**TASK OBJECTIVE:**
Every line in the data below that holds "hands" should be found and copied.

**EXCERPTED RECORDS:**
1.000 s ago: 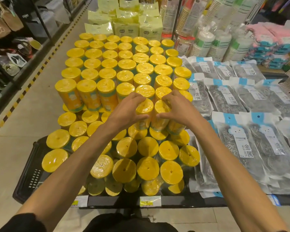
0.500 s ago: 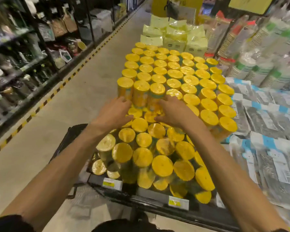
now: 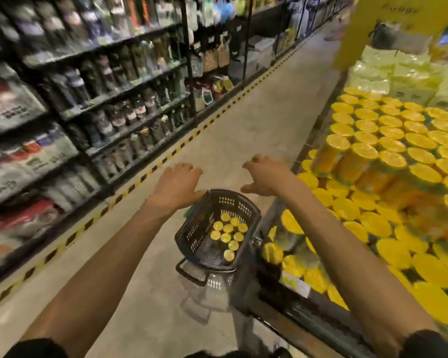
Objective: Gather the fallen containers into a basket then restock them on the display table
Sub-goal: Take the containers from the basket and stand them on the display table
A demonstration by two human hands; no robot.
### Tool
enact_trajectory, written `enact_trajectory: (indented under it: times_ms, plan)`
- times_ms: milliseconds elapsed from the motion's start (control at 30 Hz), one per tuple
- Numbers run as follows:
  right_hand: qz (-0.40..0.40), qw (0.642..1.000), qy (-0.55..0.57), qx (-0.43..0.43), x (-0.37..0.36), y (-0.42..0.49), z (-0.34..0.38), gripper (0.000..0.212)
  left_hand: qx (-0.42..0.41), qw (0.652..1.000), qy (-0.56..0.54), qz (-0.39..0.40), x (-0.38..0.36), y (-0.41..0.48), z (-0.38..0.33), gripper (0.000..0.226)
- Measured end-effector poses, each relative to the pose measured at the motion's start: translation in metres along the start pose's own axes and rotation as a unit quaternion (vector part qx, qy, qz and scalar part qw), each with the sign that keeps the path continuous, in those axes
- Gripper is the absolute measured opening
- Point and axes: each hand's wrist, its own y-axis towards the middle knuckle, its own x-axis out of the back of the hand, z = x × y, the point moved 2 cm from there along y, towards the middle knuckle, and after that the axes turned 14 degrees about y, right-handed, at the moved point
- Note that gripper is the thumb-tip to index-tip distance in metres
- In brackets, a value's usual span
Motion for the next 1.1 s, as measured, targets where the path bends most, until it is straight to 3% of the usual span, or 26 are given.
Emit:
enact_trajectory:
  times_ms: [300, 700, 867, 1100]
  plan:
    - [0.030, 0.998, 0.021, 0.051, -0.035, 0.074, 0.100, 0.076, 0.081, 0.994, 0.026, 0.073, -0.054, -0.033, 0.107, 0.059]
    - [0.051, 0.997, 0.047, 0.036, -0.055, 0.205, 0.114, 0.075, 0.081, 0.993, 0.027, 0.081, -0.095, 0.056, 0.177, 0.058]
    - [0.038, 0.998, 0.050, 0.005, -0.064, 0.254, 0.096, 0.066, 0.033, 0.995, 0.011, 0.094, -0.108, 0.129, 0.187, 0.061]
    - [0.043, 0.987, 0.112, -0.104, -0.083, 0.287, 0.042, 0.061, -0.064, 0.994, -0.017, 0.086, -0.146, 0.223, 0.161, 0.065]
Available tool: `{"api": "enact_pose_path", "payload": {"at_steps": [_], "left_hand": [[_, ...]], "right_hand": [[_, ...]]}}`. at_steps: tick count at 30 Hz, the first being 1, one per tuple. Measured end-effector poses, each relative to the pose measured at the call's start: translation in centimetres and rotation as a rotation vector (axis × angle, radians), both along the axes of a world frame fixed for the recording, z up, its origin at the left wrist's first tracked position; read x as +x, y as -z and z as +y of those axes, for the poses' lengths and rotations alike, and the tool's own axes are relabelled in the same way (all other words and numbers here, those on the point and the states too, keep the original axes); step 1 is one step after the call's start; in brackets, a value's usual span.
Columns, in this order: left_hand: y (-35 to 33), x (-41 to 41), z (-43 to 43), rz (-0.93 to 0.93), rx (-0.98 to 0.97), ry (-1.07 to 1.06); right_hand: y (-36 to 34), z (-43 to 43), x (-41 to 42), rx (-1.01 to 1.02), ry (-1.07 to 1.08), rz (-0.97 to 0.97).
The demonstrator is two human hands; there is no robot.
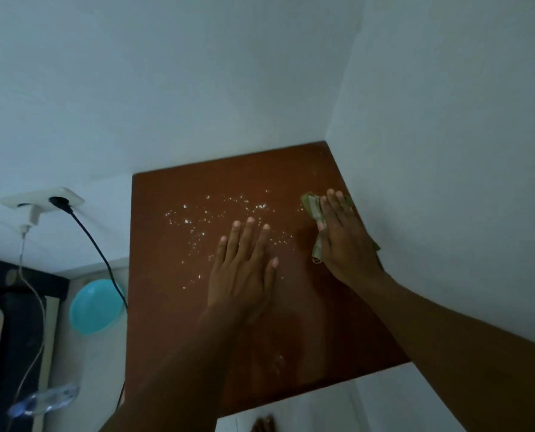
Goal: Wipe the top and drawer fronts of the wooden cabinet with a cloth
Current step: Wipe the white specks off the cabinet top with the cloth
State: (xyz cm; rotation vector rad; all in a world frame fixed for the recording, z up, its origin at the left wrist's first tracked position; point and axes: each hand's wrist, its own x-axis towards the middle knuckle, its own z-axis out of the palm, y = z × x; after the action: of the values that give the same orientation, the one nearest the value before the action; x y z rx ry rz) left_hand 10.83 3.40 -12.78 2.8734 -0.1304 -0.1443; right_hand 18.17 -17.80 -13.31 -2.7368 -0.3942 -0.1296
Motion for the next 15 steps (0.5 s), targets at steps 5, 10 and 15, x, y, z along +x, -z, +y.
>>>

**OUTPUT:**
A demonstration by two human hands; no robot.
The demonstrator is two human hands; there is no robot.

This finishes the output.